--- START ---

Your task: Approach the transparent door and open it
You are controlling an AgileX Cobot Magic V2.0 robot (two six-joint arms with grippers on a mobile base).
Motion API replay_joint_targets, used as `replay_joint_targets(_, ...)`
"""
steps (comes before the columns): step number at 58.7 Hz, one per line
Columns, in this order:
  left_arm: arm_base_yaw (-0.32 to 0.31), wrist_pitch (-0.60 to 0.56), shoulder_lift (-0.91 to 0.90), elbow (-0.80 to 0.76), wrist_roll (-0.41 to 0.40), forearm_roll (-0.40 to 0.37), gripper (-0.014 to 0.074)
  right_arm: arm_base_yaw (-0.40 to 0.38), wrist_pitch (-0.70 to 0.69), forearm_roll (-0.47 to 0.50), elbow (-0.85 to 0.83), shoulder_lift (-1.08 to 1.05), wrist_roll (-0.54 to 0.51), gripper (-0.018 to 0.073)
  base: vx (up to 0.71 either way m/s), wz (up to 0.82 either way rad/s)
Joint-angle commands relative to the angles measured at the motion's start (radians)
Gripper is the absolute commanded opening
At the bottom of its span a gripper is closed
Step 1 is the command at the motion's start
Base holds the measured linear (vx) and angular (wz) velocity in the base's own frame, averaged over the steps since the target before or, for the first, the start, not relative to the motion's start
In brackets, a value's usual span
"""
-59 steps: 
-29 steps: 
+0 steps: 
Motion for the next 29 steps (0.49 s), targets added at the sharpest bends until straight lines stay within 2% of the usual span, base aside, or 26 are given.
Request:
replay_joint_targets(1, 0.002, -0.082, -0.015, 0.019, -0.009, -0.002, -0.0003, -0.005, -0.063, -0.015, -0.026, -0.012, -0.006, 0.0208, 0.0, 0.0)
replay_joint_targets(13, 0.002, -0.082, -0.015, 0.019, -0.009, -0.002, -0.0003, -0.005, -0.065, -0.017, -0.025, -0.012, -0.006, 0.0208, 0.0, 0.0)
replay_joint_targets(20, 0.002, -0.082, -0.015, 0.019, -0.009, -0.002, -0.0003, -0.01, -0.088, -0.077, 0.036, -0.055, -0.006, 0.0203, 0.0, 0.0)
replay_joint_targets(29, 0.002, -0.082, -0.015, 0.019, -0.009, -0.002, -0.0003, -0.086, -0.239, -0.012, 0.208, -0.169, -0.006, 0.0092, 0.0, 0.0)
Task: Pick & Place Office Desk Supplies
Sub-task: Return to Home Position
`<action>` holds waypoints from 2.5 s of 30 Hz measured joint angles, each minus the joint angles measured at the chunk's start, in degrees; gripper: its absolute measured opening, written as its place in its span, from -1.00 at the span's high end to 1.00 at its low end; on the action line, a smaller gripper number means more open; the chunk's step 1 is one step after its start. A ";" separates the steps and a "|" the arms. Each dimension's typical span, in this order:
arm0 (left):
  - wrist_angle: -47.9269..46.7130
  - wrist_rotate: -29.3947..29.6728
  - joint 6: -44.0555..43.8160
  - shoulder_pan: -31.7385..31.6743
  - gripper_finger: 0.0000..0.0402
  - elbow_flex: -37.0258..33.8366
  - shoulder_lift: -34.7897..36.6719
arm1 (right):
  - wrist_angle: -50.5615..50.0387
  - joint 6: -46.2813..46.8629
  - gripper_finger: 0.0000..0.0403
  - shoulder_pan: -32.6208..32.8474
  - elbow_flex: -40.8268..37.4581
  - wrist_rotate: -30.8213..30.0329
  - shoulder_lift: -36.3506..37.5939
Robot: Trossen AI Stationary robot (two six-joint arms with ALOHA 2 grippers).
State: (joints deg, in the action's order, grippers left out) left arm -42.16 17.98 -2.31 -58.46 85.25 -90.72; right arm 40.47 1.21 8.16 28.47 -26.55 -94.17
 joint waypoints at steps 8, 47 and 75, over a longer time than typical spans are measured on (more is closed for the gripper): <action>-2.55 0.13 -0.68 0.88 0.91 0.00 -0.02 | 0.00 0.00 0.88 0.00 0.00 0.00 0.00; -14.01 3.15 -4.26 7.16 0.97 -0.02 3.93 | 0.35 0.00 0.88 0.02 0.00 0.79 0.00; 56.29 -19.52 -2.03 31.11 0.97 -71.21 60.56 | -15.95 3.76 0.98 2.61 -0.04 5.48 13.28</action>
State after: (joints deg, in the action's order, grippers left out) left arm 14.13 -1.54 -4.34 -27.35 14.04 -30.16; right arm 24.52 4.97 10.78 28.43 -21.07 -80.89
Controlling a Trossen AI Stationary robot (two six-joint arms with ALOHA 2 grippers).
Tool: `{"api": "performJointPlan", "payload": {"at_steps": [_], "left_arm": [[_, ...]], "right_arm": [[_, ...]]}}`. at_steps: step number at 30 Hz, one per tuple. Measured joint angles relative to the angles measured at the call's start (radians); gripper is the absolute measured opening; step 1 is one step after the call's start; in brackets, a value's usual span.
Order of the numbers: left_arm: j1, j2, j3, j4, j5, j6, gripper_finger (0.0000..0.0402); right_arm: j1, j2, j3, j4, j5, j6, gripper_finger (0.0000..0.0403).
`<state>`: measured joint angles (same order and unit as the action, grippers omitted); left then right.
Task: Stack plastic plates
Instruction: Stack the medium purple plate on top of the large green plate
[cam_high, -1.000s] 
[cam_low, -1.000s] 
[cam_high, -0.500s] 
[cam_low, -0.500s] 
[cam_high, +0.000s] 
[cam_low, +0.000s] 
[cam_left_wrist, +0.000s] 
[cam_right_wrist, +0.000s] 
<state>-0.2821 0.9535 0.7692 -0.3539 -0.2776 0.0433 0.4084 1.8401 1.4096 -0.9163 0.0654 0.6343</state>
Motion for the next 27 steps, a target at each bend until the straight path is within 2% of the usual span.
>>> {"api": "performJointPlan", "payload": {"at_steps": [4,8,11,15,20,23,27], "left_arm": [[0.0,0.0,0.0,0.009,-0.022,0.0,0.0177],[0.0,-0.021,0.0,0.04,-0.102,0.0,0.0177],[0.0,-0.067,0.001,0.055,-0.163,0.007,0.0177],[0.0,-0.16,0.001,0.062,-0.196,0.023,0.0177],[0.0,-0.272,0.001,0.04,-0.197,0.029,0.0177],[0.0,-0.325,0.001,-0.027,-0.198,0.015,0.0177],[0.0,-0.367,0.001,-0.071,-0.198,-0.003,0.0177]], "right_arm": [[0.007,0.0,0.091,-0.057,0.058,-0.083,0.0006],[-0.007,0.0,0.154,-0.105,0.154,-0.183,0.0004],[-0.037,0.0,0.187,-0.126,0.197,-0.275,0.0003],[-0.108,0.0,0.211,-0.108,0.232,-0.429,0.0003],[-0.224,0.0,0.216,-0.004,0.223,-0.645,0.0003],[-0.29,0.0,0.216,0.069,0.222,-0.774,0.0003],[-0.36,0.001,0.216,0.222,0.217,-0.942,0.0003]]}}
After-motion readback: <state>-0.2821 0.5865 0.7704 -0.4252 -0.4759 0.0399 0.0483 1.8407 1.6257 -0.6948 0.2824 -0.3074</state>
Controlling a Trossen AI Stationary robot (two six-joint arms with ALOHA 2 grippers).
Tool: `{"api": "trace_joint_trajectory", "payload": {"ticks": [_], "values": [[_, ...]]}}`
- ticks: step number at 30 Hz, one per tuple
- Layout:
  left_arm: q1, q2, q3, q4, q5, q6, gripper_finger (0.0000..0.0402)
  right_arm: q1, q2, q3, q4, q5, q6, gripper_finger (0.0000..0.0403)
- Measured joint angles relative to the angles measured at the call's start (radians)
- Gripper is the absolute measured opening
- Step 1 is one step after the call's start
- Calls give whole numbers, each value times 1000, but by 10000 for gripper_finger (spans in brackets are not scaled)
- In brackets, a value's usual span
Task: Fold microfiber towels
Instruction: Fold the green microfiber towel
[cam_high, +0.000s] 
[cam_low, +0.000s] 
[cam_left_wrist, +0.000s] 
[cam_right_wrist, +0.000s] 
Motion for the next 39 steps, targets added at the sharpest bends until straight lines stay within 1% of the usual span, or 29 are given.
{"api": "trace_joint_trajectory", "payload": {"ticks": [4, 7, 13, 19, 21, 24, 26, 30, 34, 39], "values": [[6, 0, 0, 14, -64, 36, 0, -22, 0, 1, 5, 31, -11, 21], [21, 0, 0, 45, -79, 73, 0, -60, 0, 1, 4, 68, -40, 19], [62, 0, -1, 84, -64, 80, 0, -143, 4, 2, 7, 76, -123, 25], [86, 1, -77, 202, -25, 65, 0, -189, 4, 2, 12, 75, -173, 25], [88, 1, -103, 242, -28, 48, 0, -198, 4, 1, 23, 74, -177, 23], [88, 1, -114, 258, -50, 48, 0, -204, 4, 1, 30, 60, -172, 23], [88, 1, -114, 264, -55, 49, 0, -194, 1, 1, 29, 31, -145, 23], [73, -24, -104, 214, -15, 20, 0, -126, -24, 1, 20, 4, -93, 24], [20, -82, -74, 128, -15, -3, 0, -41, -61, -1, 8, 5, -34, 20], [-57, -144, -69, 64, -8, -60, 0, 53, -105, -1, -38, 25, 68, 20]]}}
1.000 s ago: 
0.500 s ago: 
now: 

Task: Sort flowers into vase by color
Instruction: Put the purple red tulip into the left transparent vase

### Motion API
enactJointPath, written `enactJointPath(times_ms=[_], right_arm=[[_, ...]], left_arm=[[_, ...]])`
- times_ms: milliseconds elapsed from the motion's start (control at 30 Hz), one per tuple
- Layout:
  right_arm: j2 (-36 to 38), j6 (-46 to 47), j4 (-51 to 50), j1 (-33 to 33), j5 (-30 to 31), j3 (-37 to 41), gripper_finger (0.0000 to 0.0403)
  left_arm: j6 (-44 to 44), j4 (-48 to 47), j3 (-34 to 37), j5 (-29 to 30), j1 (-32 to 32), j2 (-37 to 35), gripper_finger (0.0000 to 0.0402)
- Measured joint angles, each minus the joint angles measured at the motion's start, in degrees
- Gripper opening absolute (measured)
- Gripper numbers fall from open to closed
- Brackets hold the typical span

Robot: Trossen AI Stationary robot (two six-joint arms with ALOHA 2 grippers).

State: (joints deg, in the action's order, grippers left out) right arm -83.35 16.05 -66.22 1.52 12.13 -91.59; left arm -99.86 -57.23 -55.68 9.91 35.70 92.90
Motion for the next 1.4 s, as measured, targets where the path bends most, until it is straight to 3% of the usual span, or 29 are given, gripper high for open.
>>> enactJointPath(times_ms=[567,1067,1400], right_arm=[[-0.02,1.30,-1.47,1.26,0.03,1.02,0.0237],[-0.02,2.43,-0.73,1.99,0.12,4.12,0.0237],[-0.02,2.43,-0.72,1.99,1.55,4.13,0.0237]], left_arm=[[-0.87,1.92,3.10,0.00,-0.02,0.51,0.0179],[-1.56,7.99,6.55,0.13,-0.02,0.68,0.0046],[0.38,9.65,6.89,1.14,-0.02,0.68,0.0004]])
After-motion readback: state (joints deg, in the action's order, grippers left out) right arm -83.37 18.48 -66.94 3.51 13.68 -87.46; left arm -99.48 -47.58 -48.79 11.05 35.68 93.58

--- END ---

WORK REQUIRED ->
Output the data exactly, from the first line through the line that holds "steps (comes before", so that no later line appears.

ANSWER BOX ->
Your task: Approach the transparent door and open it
You are controlling an AgileX Cobot Magic V2.0 robot (two six-joint arms with grippers on a mobile base).
Motion API replay_joint_targets, used as `replay_joint_targets(_, ...)`
"""
steps (comes before the columns): step number at 58.7 Hz, one per line

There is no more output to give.